_Task to carry out_
Repeat the data below in full. Pictures must not be part of the copy.

_Source data_
━━━━━━

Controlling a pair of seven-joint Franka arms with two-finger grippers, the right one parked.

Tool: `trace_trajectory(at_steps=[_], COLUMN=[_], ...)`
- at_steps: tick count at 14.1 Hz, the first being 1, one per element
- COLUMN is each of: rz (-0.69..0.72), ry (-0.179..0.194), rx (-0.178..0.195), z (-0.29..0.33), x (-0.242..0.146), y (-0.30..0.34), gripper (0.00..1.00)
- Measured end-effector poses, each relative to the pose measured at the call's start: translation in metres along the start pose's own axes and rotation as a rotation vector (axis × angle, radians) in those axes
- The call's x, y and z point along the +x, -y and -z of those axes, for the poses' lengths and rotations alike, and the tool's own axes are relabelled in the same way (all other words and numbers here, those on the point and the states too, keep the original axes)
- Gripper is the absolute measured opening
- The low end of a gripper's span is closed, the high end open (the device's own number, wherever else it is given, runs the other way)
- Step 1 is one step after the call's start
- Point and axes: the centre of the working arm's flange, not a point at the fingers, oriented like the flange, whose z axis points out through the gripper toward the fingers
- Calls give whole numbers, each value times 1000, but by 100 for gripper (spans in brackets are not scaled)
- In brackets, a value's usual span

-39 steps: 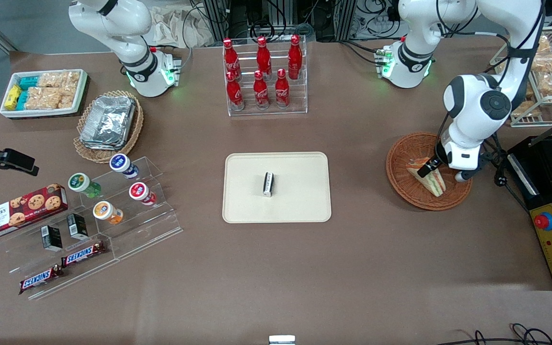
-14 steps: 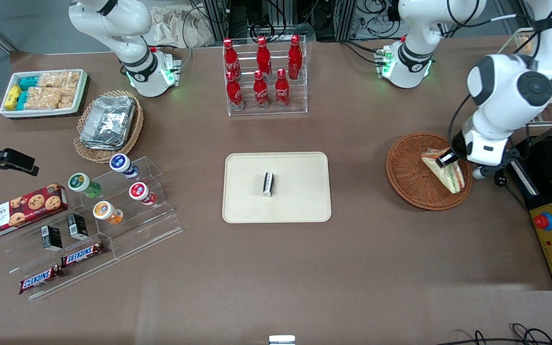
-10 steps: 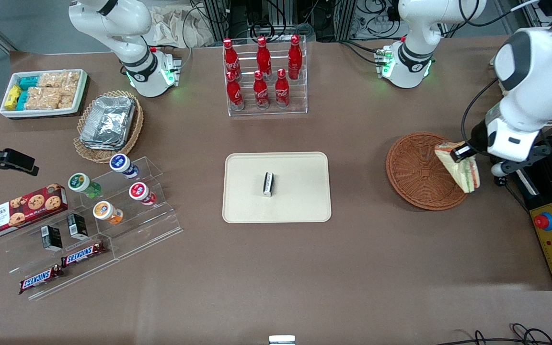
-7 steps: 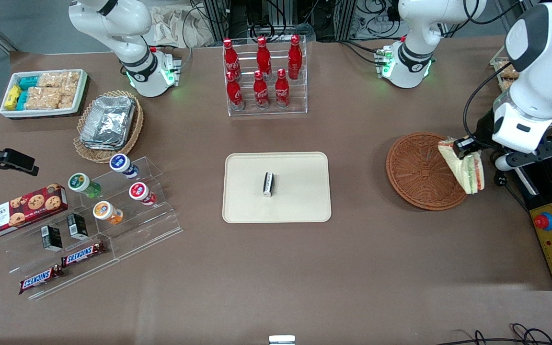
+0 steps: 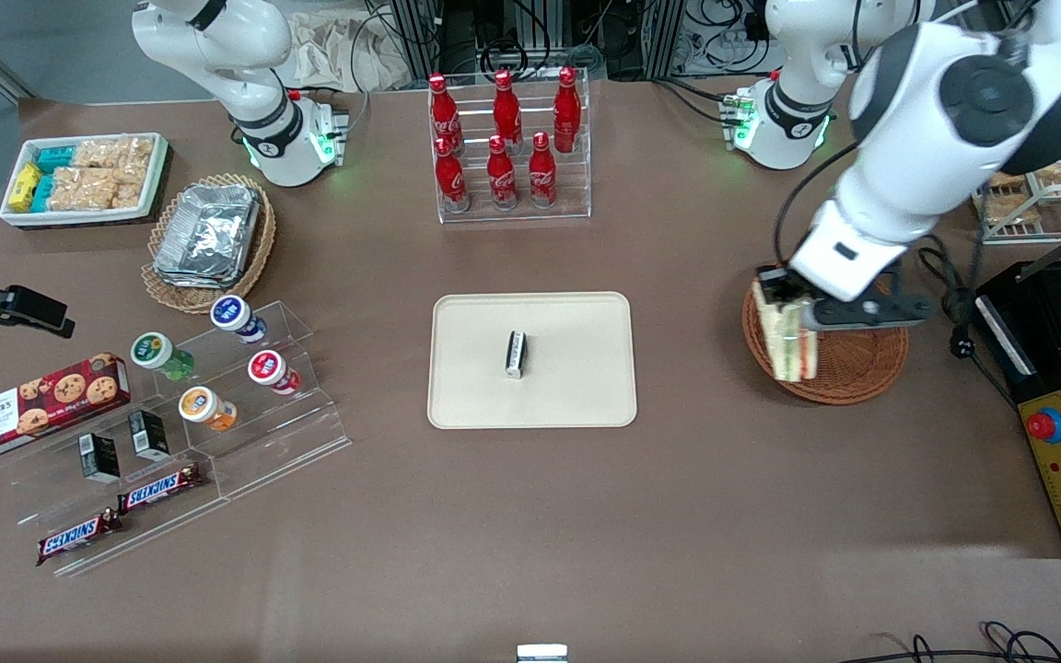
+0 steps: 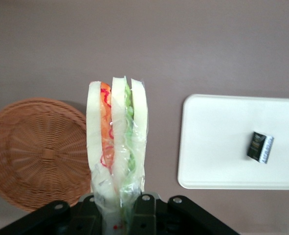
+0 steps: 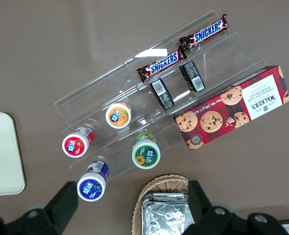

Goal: Place sandwich from basket to tray
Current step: 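Carry the sandwich with the left gripper over the white tray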

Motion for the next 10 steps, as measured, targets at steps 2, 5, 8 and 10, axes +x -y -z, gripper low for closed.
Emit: trace_trajectory(at_steps=[2,5,8,10], rz=[-2,-3,-43,-53], ry=[-3,1,-6,-21], rx=[-18,-49,-5,-1], z=[-16,-51,-95,-124], x=[-5,-10,-19,-33], y=[-33,-77,-110,-132], gripper=[17,17,17,17])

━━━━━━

_Your response_
Controlling a pair of seven-joint Franka arms with two-finger grippers, the right one parked.

Tool: `trace_trajectory(at_steps=[_], COLUMN=[_], ...)`
- at_steps: tick count at 14.1 Hz, the first being 1, one per element
- COLUMN is each of: rz (-0.69..0.72), ry (-0.179..0.194), rx (-0.178..0.195), z (-0.29..0.33), x (-0.242..0.146), y (-0.30..0.34), gripper (0.00..1.00)
- Measured end-effector poses, each relative to the pose measured at the call's start: translation in metres along the start pose's own axes and rotation as a rotation vector (axis × angle, radians) in those axes
- The call's x, y and z point along the +x, -y and -z of those axes, for the poses' lengths and rotations alike, and the tool's own axes are relabelled in the same way (all other words and numbers here, those on the point and the states too, keep the original axes)
- Gripper is the absolute measured opening
- The low end of a gripper's span is closed, the high end open (the device's own number, wherever else it is given, runs the other way)
- Step 1 is one step after the call's start
- Point and axes: the centre of the working arm's flange, not a point at the fingers, oriented like the flange, whose z axis points out through the gripper toward the fingers
- Calls give whole numbers, each value times 1000, but by 100 for gripper (spans in brackets are not scaled)
- In brackets, a value's usual span

-39 steps: 
-14 steps: 
-10 steps: 
-7 steps: 
+0 steps: 
+0 steps: 
+0 steps: 

Goal: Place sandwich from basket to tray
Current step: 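Carry the sandwich with the left gripper over the white tray
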
Motion for the next 10 steps, as measured, targets at steps 2, 5, 8 and 10, axes +x -y -z, gripper low for closed.
Emit: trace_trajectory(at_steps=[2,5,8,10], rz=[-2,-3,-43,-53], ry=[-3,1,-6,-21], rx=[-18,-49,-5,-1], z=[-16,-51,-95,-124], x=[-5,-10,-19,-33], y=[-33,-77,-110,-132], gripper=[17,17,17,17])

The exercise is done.